The Lovers, 1933 by Man Ray
The Lovers, 1933, editioned replica 1973, consists of a rolled lead sheet with the outline of lips painted onto it. A loop of rope extends from one end, suggesting a head, while two other sections of rope, linking the two ends of the lead sheet, complete the suggestion of a body. The piece has also been known with the additional titles 'Mon Rêve/My Dream'.

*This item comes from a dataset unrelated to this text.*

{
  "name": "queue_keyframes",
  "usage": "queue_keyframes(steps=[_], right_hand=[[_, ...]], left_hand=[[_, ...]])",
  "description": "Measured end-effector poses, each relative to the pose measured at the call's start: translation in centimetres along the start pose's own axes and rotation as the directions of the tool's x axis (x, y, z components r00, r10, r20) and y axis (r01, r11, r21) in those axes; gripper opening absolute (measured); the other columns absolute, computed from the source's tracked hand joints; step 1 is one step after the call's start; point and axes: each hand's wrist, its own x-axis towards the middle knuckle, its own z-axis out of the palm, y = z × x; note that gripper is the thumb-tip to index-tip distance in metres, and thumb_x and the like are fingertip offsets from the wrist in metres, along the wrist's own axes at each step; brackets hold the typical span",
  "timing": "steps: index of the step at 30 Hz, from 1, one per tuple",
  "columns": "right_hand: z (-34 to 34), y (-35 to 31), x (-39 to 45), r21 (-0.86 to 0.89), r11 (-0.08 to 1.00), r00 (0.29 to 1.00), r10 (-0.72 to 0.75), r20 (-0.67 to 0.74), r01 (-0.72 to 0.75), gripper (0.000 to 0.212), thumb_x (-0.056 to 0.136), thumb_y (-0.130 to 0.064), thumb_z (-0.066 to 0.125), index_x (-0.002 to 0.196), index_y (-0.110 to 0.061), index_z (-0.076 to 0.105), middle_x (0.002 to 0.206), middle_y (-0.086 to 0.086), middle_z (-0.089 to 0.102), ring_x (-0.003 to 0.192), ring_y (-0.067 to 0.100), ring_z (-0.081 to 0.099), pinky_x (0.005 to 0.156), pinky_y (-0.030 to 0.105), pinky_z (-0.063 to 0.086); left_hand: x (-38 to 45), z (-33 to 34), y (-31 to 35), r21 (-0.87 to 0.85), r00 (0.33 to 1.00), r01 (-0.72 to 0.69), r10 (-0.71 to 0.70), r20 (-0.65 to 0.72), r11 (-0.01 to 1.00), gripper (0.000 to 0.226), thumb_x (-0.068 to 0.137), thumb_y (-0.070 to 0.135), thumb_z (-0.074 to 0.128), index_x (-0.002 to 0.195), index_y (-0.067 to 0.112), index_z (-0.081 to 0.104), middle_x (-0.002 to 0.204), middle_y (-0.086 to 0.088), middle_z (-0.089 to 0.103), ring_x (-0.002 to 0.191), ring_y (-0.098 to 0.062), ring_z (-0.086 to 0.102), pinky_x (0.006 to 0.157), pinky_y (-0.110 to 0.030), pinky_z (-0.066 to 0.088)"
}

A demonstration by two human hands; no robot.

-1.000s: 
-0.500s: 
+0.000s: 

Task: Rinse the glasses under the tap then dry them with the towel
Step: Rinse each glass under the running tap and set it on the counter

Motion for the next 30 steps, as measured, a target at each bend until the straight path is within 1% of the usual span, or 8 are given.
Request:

The original piece (now lost) was executed after the ending of Man Ray's passionate, and sometimes tormented, relationship with the beautiful American photographer and model Lee Miller (1907-1977). The lips painted onto the lead piece may have been suggested by a memory of a lipstick imprint of the lips of his former lover Kiki on his collar, but they are recognisably those of Lee, and the object is evidence of his continued longing for her, mingled perhaps with suggestions of suicide (the noose-like rope) and death (the hollow lead 'case'). The theme of the disembodied lips obsessed Man Ray. He included the motif in his best known painting, A l'Heure de l'observatoire, les amoureux, 1932-4, which shows lips floating above a landscape. Of the image of the lips in this painting Man Ray wrote in 1935:
It is seven in the morning, before satisfying an imaginary hunger - the sun not yet decided whether to rise or to set - that your mouth comes to replace all these indecisions [...] Your mouth itself becomes two bodies, separated by a long, undulating horizon. Like the earth and the sky, like you and me ... Lips of the sun, you ceaselessly attract me, and in the instant before I wake up, when I detach myself from my body ... I meet you in the neutral light and in the void of space, and, sole reality, I kiss you with everything that is still left in me - my own lips.